Preposition Rules English Grammar
Students should refer to the following Preposition Rules of English Grammar. These rules have been designed by expert English teachers to help students appearing in English Exams in schools or competitive examinations. You should remember the following Preposition Rules so that you can use them correctly and score good marks in examinations. You should refer to all Rules of English Grammar provided by us to strengthen your understanding.
Preposition Rules English Grammar
AT, ON & IN (When they are referring to a place)
Rule 1- At is used, when we see something as a point in space.
I will meet you at Rohan’s place.
There’s someone at the door.
Rule 2- On is used to refer to a surface.
• The book is kept on the table.
• There were lots of pictures on the walls.
Rule 3- In is used, when we see something as all around.
It was hot in the auditorium.
I have a 50 rupees note in my pocket.
Rule 4- In general, we use in for a bigger place like country or town and at
for a smaller place.
I will meet you in Delhi.
I will meet you at Rohan’s place
AT, ON & IN (When they are referring to time)
Rule 5- We use at with a particular time such as a clock time or meal time.
• at half past Nine,
• at lunch (time),
• at that time,
• at the moment
Rule 6- We also use ‘at’ with periods of two or three days.
• at Diwali,
• at Holi,
• at the weekend
Rule 7- We use ‘on’ with a single day.
• on Thursday,
• on 10th August,
• on Easter Sunday
Rule 8- We use ‘in’ with longer periods.
• in the next few days
• in the summer holidays
• in august
• in the 20th century
Rule 9- We also use in with a part of the day.
• in the afternoon,
• in the morning
BETWEEN & AMONG
Rule 10- Between is used to refer to a small number of items which are separate from each other.
• This tournament is between him and me.
• This tri-series is between India, England & South Africa.
Rule 11- Each/Every cannot be used after between. For Eg:-
• Between Each girl. (It is wrong)
• There are 10 millimeters between each centimeter. (Remove Each)
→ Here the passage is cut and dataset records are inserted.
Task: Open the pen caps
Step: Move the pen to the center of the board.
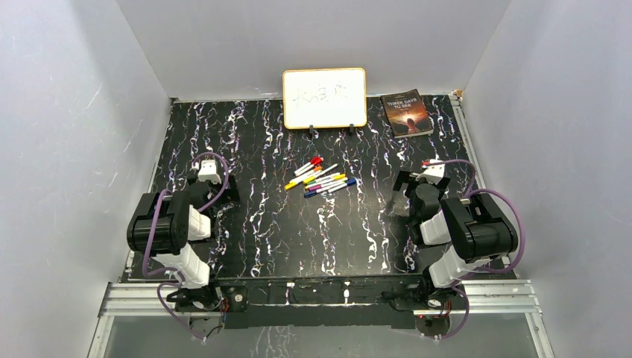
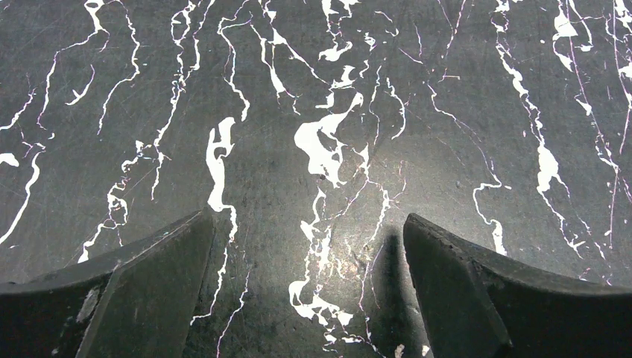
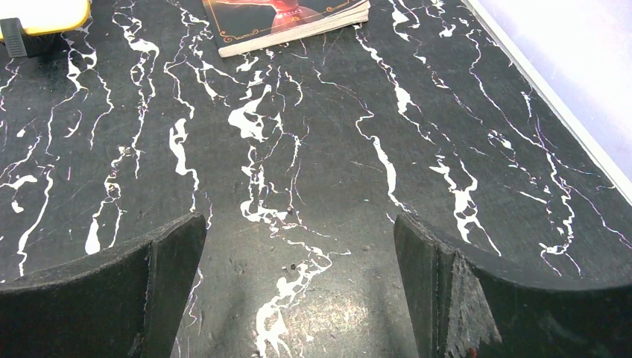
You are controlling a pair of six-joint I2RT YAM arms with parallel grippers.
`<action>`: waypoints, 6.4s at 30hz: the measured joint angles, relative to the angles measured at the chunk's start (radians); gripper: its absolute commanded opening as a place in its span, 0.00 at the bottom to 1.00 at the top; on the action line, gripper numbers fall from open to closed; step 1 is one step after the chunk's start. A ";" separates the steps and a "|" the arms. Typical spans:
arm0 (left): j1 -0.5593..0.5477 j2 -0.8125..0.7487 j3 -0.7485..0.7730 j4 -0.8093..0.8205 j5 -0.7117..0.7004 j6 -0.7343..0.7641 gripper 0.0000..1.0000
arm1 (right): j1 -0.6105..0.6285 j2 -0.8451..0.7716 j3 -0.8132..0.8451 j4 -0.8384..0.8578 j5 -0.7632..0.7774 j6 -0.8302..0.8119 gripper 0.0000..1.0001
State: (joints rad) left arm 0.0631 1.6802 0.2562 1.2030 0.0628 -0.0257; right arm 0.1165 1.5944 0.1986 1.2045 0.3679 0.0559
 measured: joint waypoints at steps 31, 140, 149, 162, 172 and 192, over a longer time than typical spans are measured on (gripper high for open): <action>0.000 0.000 -0.001 0.005 0.000 0.000 0.98 | 0.000 -0.002 -0.009 0.023 -0.014 -0.010 0.98; -0.111 -0.588 0.302 -1.258 0.688 -0.766 0.98 | -0.009 -0.604 0.282 -1.503 -1.116 0.570 0.98; -0.307 -0.497 0.331 -1.204 0.611 -0.758 0.98 | 0.007 -0.540 0.352 -1.509 -1.019 0.601 0.95; -0.360 -0.676 0.254 -1.250 0.521 -0.748 0.98 | 0.152 -0.457 0.481 -1.545 -0.816 0.627 0.57; -0.362 -0.762 0.217 -1.309 0.513 -0.742 0.98 | 0.355 -0.144 0.731 -1.592 -0.559 0.654 0.47; -0.362 -0.747 0.269 -1.407 0.490 -0.699 0.98 | 0.388 0.178 0.982 -1.731 -0.295 0.595 0.38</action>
State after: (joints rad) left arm -0.2985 0.9333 0.5255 -0.2035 0.5529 -0.7246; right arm 0.5041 1.7721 1.1801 -0.5262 0.0731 0.6514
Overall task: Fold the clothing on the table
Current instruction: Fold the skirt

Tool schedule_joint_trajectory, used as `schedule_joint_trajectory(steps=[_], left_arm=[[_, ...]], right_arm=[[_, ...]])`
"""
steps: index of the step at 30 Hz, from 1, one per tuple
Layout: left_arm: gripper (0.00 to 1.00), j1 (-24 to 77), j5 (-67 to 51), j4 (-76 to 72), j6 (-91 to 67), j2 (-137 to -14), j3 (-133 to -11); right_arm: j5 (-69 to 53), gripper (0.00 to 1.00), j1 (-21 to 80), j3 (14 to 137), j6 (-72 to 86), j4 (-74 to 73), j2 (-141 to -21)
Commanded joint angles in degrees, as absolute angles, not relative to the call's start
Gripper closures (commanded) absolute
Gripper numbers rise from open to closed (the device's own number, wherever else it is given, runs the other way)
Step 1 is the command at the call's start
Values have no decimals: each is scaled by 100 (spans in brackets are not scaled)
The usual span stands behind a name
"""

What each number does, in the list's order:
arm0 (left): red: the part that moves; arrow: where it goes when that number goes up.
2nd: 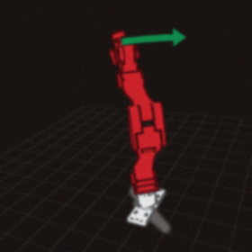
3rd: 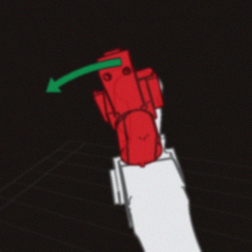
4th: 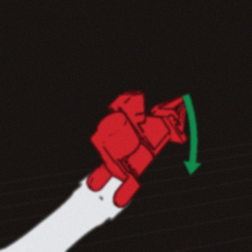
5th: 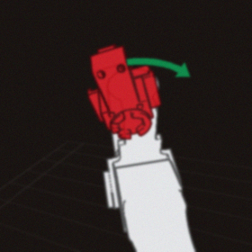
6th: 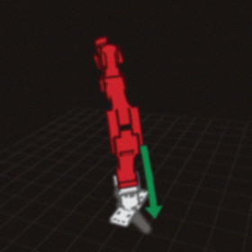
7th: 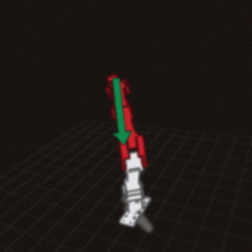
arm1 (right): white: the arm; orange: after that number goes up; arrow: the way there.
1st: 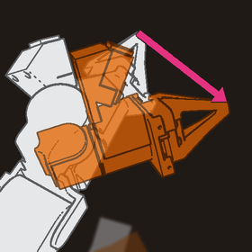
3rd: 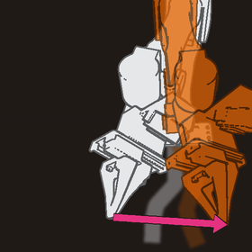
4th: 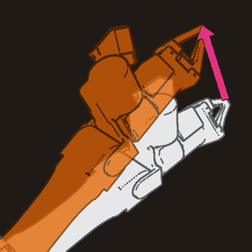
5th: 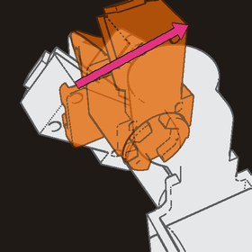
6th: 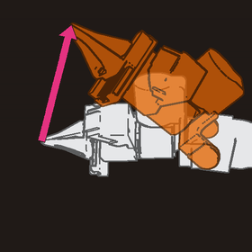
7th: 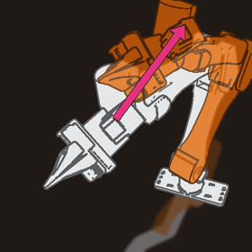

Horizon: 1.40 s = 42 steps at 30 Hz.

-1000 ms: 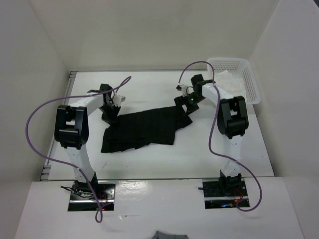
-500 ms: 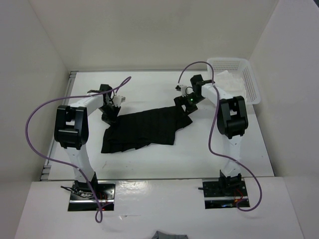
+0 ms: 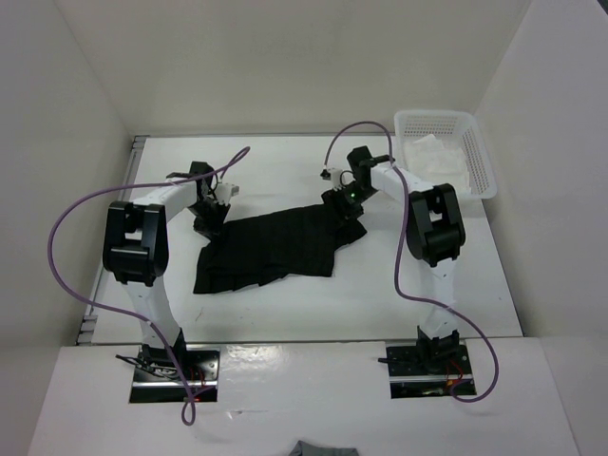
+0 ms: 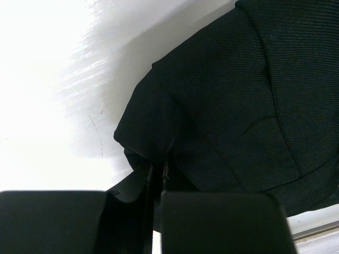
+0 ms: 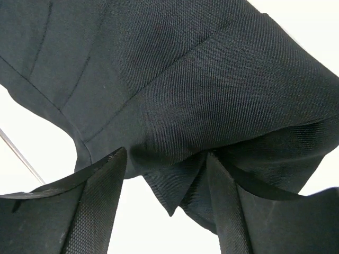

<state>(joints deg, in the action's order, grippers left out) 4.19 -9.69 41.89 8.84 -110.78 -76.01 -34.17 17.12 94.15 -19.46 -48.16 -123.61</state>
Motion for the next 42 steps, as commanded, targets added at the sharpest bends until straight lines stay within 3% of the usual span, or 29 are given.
schedule_joint_trajectory(steps=[1,2,4,7,42], left_arm=[[100,396,-1125,4315,958,-10898,-7532],[100,396,-1125,4315,958,-10898,-7480],[100,396,-1125,4315,958,-10846,-7479],[100,396,-1125,4315,958,-10846,-7479],[100,396,-1178,4368,958,-10846,-7479]], right_arm=[[-3234,33,1758,9554,-1925,-4835,-12323],[-3182,30,1706,9554,-1873,-4721,-12235],[-3182,13,1626,9414,-1819,-4606,-11938],[-3129,1,1372,9352,-1740,-4439,-11708],[-3050,1,1468,9404,-1626,-4544,-12498]])
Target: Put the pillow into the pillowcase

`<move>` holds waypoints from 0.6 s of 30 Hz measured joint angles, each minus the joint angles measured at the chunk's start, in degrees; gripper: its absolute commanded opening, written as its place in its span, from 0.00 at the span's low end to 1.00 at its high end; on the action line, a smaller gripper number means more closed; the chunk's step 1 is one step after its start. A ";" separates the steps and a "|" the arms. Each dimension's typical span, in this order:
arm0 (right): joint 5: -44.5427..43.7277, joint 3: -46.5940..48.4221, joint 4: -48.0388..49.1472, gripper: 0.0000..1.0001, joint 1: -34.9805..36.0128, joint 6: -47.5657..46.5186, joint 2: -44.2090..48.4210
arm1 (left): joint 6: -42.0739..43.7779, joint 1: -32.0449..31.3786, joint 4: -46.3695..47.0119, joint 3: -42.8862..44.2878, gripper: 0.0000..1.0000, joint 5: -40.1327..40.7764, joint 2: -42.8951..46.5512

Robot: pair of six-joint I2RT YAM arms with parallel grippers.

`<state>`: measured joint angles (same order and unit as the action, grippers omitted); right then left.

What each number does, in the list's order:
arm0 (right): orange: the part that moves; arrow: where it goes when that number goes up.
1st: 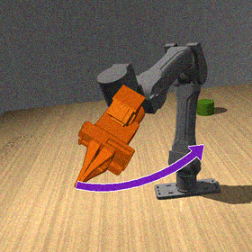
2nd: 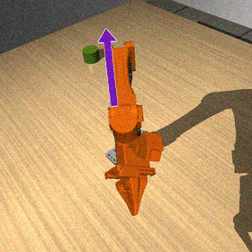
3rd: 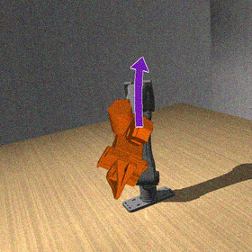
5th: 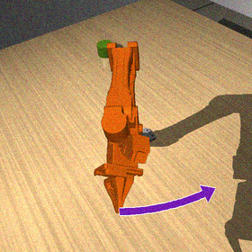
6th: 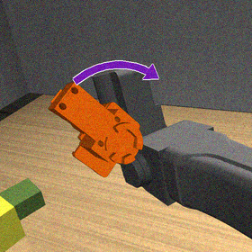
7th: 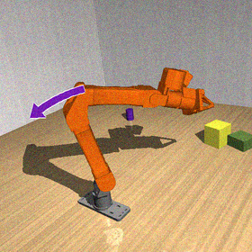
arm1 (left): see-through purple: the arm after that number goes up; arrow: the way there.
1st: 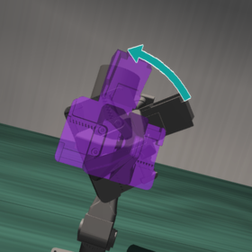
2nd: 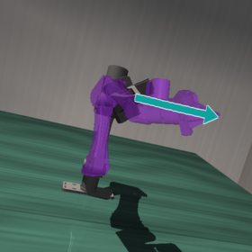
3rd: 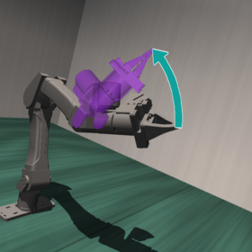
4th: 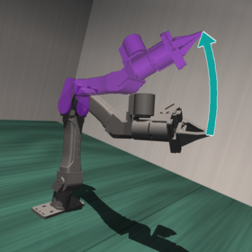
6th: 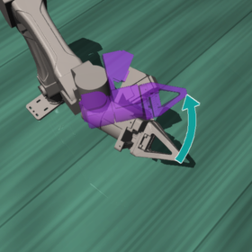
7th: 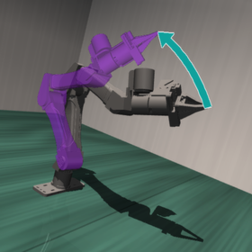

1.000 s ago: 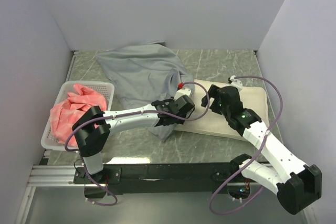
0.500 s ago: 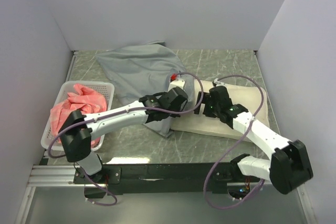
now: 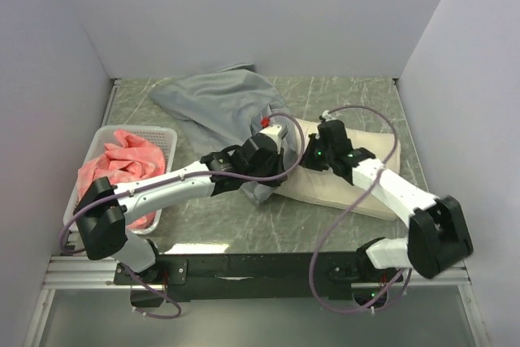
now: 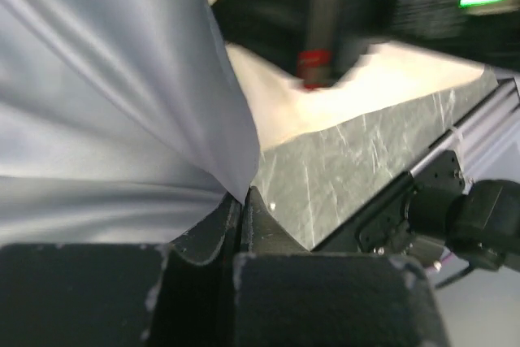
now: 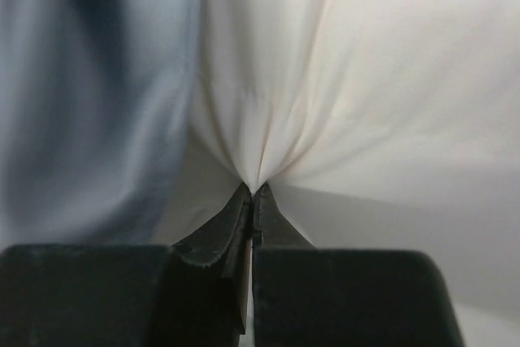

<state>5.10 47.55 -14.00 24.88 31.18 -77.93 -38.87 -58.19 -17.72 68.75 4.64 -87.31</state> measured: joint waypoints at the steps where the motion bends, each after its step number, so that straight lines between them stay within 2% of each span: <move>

Rule 12- Among refers to a larger group.
• I saw her among the crowd.
• Pens were distributed among the students.
TO & TOWARDS
Rule 13- We use ‘to’ for a destination and ‘towards’ for a direction.
• We’re going on a trip to Ladakh.
• We are going towards chandigarh.
DURING & OVER
Rule 14- We use ‘during’ with an event (e.g. the festival) or a period which is
a definite time. It means the whole period.
• Nobody was working during the festival.
• The parcel arrived during the festival.
Rule 15- But we cannot use during + length of time.
• For Example: The festival went on during a week. (Replace during with for)
Rule 16- We can also use ‘over’ for a whole period of time.
• Over a period of two months there was sudden rise in the value of gold.
FOR & SINCE
Rule 17- We use for + length of time and since + time. For Eg:-
• for a week
• for two days
• for a few seconds
• since 1988
• since last week
• since Monday
• since half past two
• I just want to walk for five minutes.
• I will stay at your place for a week.
• It has been raining since Monday morning.
• I haven’t seen you since September.
Rule 18- We do not normally use “for” before a phrase with all or whole.
• It rained for the whole day. (Incorrect)
• It rained the whole day (Correct)
Rule 19- We use till/until to say when something finishes. Till is not the contracted form of until. They are usually interchangeable.
• The UP government will not pass any bill till/until next assembly session.
• I will be working in Infosys till/until next January.
Rule 20- Beside and Besides have completely different meanings. One needs to be cautious during their usage.
Beside = at the side of
He was standing beside ram.
Rule 21- Besides = in addition to / as well as
He has a house besides a flat in gurgaon.